(Problem statement) If a line of the records contains the string "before", copy it out.

Given entries below:

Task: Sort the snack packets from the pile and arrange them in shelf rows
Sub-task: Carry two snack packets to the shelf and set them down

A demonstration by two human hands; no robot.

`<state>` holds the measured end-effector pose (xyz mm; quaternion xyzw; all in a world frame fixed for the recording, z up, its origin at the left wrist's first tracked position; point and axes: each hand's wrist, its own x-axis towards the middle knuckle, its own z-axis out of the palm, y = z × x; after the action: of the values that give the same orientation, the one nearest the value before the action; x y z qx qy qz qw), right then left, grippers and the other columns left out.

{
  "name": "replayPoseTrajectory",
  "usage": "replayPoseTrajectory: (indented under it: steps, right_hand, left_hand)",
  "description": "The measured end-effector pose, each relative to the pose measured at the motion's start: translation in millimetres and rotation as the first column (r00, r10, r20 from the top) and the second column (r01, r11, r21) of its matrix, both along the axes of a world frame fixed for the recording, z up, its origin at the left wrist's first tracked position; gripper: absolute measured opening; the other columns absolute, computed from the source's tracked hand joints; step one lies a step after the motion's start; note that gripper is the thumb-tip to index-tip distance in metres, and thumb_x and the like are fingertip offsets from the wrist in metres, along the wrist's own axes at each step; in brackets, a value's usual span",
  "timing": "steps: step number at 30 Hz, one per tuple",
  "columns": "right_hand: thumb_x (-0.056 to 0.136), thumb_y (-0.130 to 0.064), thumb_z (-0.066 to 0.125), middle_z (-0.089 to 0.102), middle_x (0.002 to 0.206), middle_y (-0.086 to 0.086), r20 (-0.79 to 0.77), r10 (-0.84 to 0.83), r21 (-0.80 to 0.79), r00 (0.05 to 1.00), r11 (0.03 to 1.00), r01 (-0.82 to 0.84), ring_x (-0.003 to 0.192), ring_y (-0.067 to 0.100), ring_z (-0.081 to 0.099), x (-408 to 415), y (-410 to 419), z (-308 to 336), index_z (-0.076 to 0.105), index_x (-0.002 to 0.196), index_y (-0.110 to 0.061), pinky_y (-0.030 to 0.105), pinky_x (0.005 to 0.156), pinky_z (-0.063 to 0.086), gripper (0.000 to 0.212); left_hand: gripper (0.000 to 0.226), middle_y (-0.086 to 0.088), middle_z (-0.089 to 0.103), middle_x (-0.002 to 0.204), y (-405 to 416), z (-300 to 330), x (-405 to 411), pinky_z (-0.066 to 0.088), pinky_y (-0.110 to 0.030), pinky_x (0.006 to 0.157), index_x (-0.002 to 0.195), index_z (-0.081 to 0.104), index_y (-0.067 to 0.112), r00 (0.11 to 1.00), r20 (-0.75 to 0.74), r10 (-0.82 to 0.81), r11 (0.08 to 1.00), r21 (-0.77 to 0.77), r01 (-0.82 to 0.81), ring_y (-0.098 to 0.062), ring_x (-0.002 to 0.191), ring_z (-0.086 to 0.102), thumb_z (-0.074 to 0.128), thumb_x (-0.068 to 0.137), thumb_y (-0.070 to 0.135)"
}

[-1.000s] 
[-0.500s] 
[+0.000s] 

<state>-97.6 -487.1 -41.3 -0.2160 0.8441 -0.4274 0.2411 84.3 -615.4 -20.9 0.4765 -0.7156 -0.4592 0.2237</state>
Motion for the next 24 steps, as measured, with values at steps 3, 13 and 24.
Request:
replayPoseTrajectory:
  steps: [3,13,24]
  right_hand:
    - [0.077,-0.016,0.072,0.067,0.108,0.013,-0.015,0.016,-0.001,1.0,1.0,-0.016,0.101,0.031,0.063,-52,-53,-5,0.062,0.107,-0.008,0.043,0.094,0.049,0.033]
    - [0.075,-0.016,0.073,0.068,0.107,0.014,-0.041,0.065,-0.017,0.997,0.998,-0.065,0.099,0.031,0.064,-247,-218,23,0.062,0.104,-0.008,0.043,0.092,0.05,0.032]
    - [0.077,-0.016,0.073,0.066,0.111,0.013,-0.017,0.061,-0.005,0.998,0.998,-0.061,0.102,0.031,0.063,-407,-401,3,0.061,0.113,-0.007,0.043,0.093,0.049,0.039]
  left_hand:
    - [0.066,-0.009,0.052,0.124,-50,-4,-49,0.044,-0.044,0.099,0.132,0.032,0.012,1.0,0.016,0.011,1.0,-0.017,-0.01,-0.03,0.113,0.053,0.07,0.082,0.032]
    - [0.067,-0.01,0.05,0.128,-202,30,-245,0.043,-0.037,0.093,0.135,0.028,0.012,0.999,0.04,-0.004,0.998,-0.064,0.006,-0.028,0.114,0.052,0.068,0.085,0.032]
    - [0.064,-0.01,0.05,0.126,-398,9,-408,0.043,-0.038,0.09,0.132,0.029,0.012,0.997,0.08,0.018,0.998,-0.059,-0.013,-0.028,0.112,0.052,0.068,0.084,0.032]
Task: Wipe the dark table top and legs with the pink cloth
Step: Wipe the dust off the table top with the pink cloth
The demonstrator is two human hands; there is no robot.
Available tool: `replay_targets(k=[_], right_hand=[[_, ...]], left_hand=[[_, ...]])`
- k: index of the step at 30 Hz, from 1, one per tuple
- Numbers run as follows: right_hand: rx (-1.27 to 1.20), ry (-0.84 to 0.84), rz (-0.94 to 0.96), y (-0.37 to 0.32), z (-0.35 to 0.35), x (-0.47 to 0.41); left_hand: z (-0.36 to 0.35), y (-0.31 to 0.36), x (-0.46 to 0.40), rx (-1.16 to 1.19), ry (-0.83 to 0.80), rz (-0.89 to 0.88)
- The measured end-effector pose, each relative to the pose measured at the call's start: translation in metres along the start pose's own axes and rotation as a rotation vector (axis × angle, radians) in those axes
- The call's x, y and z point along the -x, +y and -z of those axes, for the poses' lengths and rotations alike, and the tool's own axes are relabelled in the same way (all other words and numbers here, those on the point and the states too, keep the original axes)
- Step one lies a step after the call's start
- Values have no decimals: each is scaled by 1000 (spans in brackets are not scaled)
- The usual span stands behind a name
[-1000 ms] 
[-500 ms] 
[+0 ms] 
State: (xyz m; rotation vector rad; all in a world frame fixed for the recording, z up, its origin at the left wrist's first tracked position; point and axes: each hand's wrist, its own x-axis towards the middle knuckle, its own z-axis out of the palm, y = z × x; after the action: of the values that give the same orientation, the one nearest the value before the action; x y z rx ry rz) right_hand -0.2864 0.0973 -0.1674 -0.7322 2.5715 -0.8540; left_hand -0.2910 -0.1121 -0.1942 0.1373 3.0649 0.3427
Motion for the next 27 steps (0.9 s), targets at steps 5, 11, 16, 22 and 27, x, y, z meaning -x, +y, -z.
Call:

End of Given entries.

(Response to the exercise)
`<state>` holds the measured end-effector pose (xyz mm; quaternion xyzw; all in a world frame fixed for the recording, z up, its origin at the left wrist's first tracked position; point and axes: each hand's wrist, its own x-axis towards the middle knuckle, its own z-axis out of the palm, y = z × x; after the action: of the values that give the same orientation, the one nearest the value before the action; x y z qx qy qz qw), right then left, grippers and the other columns left out.
State: (xyz m; rotation vector rad; all in a world frame fixed for the recording, z up, its origin at the left wrist's first tracked position; point and axes: each hand's wrist, its own x-axis towards the middle knuckle, its own z-axis out of the palm, y = z × x; after the action: of the values that give the same orientation, the one nearest the value before the action; x y z rx ry rz) right_hand -0.2864 0.0973 -0.1674 -0.7322 2.5715 -0.8540; left_hand -0.2910 -0.1121 -0.1942 0.1373 3.0649 0.3427

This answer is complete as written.